Supplied data:

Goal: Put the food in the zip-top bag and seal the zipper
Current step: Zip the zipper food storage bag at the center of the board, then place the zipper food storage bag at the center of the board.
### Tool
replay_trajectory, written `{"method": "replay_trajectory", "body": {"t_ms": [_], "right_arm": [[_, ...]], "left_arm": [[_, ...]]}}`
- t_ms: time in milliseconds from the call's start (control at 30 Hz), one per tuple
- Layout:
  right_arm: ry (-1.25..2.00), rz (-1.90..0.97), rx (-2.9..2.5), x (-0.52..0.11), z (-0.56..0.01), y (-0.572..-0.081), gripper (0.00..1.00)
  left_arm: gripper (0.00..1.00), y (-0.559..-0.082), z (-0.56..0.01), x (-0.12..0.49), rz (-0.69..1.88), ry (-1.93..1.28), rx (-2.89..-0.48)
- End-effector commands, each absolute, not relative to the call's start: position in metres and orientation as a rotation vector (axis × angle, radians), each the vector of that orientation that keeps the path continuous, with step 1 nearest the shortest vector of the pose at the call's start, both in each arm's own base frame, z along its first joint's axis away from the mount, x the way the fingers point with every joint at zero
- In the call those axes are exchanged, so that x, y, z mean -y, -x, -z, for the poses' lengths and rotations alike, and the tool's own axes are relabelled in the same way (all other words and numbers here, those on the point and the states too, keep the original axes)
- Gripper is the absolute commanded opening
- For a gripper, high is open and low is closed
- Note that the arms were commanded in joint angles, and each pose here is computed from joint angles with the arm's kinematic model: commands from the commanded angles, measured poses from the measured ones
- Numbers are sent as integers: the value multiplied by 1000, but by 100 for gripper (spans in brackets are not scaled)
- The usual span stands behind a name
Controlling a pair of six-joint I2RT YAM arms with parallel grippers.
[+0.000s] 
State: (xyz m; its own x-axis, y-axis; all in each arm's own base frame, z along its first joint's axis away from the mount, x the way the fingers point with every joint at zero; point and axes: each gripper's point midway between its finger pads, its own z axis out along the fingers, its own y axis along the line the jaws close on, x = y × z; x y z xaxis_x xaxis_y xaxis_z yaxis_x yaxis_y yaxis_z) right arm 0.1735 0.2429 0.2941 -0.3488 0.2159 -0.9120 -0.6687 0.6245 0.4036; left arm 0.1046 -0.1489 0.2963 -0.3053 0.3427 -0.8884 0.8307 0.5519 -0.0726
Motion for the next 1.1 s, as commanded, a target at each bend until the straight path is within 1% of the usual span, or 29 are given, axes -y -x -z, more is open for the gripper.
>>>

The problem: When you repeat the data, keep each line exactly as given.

Exercise output:
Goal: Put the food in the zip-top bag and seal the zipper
Current step: Zip the zipper food storage bag at the center of the board, then place the zipper food storage bag at the center of the board.
### Tool
replay_trajectory, written `{"method": "replay_trajectory", "body": {"t_ms": [_], "right_arm": [[_, ...]], "left_arm": [[_, ...]]}}`
- t_ms: time in milliseconds from the call's start (control at 30 Hz), one per tuple
- Layout:
  right_arm: ry (-1.25..2.00), rz (-1.90..0.97), rx (-2.9..2.5), x (-0.52..0.11), z (-0.56..0.01), y (-0.572..-0.081), gripper (0.00..1.00)
  left_arm: gripper (0.00..1.00), y (-0.559..-0.082), z (-0.56..0.01), x (-0.12..0.49), rz (-0.69..1.88), ry (-1.93..1.28), rx (-2.89..-0.48)
- End-effector commands, each absolute, not relative to the call's start: position in metres and orientation as a rotation vector (axis × angle, radians), each the vector of that orientation that keeps the path continuous, with step 1 nearest the shortest vector of the pose at the call's start, both in each arm's own base frame, z along its first joint's axis away from the mount, x the way the fingers point with every joint at zero
- In the call those axes are exchanged, so that x, y, z mean -y, -x, -z, for the poses' lengths and rotations alike, and the tool's own axes are relabelled in the same way (all other words and numbers here, those on the point and the states too, keep the original axes)
- Gripper is the absolute commanded opening
- For a gripper, high is open and low is closed
- Note that the arms were commanded in joint angles, and each pose here is computed from joint angles with the arm's kinematic model: commands from the commanded angles, measured poses from the measured ones
- Numbers are sent as integers: the value multiplied by 1000, but by 100 for gripper (spans in brackets are not scaled)
- The usual span stands behind a name
Controlling a pair of six-joint I2RT YAM arms with parallel grippers.
[+0.000s] 
State: (xyz m; its own x-axis, y-axis; all in each arm's own base frame, z along its first joint's axis away from the mount, x the way the fingers point with every joint at zero; point and axes: each gripper's point midway between its finger pads, its own z axis out along the fingers, its own y axis along the line the jaws close on, x = y × z; x y z xaxis_x xaxis_y xaxis_z yaxis_x yaxis_y yaxis_z) right arm 0.1735 0.2429 0.2941 -0.3488 0.2159 -0.9120 -0.6687 0.6245 0.4036; left arm 0.1046 -0.1489 0.2963 -0.3053 0.3427 -0.8884 0.8307 0.5519 -0.0726
Motion for the next 1.1 s, as commanded, a target at each bend until the straight path is within 1% of the usual span, or 29 are given, axes -y -x -z, more is open for the gripper.
>>>

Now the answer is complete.